L’ultima gaffe della Rai: «Mussolini come il terrorista rosso Renato Curcio»

“Quando nel 1922 il Re affidò il governo a Mussolini, fu come se il presidente della Repubblica Saragat l’avesse affidato a Renato Curcio, capo delle Brigate Rosse…”. La frase, prounciata da un conduttore di RadioRai, è finita nelle orecchie dello storico di destra Giordano Bruno Guerri, che ovviamente s’è indignato per l’accostamento. Il paragone tra il Duce e Curcio arrivava al termine di un ragionamento sul ritorno in Italia della salma di Vittorio Emanuele di Savoia. Bruno Guerri ha così messo nero su bianco un articolo sul Giornale in cui ha manifestato tutto la sua amarezza per il modo così superficiale di leggere quel periodo storico. “La Rai e il veleno della storia falsata“, è il titolo dell’editoriale in prima pagina in cui Bruno Guerri spiega che anche le polemiche sul ritorno dei Savoia sono aria fritta: « E sensato lasciare che le salme tornino in Italia, non si può peeseguitare i morti, tantomeno quelli sconfitti dalla mancanza di seguito… ”.

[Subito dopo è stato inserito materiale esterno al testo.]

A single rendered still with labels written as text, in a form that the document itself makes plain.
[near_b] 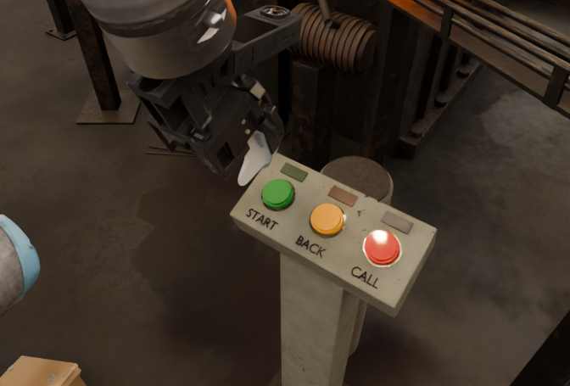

Secondo lo storico di destra “il paragone Saragat-Re, Curcio-Mussolini, dimostra quanto sia pericoloso giocare con la storia, pericolosissimo compararla. Tanto più se non la si conosce bene. Curcio era un terrorista clandestino che guidava un pugno di uomini senza seguito. Mussolini era il capo riconosciuto di un movimento che l’anno prima aveva portato alla Camera 35 parlamentari in regolari elezioni, risultando il terzo deputato più votato d’Italia. Con lui – prosegue Bruno Guerri – trattavano uomini di governo liberali disposti a offrirgli ministeri e che poi entrarono insiene al popolari nel suo primo governo. Inoltre le violenze fasciste, per quanto intollerabili, facevano parte di un’epoca in cui anche gli avversari picchiavano duro… Per questo le affermazioni del giornalista di RadioRai avvelenano i pozzi….».